InPrePPI integrates four genomic context based methods. These four methods are currently the best computational methods for prokaryotic genomes. This implies that InPrePPI may be applied to the discovery of PPIs at least in prokaryotic genomes. InPrePPI uses a constant, k, to normalize the AC value and calculate the weight of each method. This constant depends on the data used and the methods integrated and can be obtained by a heuristic approach. When true positives are available in a genome, the optimal k value and weight of each method can be directly obtained by the method in this study. To predict PPIs in a genome without true positive data, which is very challenging at present and always relies on the knowledge in other well-studied organisms, we may use the optimal k value and the weight available in E. coli or any other genome that is related to the target genome and then refine it after some of the predicted PPIs have been validated (i.e., true positives). InPrePPI may be extended to eukaryotic genomes as well. Recent assessments of phylogenetic profiling in the E. coli and yeast confirmed the similar strategy of reference organism selection in the construction of phylogenetic profiles [36–38] and indicate that phyletic patterns of proteins in prokaryotes alone are adequate to predict functional linkages between proteins in prokaryotic and eukaryotic genomes . Some studies have reported that neighboring genes have similar expression patterns in higher eukaryotes, implying possible interactions [39–41]. Qi et al.  found that gene co-expression is consistently the most important feature in their comprehensive evaluation of PPI prediction in yeast using an integrated framework, which supports the previous finding that the most obvious co-expression comes from permanent complexes such as ribosome and proteasome [42, 43]. Therefore, we may consider both the genomic context information and the gene co-expression data when we extend InPrePPI to eukaryotic genomes.

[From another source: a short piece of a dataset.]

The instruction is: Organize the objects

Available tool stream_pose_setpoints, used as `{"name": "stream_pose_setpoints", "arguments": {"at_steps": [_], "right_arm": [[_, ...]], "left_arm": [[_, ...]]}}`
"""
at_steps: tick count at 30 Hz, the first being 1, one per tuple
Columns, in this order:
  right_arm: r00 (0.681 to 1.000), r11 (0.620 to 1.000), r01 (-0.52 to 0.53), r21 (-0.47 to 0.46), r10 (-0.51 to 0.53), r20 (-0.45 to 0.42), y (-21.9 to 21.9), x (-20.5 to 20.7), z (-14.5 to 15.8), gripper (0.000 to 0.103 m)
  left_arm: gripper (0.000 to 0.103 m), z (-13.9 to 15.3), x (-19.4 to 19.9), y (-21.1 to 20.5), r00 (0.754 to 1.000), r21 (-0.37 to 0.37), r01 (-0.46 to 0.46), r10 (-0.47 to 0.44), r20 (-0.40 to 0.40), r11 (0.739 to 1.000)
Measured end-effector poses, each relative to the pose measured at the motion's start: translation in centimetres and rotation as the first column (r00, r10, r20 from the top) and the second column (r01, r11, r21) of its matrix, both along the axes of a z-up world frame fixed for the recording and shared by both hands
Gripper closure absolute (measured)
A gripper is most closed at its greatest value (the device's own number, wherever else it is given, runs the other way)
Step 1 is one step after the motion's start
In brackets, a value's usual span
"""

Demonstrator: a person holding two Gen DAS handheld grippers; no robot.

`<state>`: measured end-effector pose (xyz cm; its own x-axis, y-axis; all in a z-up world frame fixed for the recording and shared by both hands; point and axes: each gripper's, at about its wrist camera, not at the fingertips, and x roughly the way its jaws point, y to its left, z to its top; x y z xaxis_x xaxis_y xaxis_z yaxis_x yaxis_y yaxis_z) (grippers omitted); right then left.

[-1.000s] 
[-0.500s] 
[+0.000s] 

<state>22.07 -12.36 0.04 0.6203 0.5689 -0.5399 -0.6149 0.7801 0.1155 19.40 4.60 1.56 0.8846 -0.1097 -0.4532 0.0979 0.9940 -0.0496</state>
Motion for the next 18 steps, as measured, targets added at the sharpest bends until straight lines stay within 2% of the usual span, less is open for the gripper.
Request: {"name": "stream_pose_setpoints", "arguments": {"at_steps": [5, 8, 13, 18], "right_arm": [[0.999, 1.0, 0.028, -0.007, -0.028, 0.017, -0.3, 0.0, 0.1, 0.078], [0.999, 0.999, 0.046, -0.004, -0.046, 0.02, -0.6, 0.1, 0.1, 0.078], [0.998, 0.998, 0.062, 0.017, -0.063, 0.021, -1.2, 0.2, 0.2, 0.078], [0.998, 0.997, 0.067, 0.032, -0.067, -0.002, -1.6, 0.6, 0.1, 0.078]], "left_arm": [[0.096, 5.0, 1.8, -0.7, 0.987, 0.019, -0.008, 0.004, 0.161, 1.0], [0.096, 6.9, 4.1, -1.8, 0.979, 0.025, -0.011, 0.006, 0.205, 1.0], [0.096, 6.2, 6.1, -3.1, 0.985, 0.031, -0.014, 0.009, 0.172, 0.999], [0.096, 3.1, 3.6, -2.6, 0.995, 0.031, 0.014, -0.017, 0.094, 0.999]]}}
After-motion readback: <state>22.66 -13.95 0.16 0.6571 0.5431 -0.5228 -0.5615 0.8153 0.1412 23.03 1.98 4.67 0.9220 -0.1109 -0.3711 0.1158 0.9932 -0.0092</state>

We used the gold standards of positives to evaluate the PPI prediction methods. In previous studies, positive data was selected from the standardized SWISS-PROT keywords [3, 30], the metabolic map in KEGG , the pathway information in COG , or the protein complexes . So far, there has been no complete biological database to serve as a gold standard of positives. To avoid a biased selection of positive data, we used three well-documented datasets: (1) biological pathway information from KEGG, (2) protein complexes from EcoCyc, and (3) protein-protein interactions identified by experiments from DIP. The prediction performance of each method varied among these three datasets (Figure 1), suggesting that the selection of positive control data should be made carefully and should consider the types of interactions.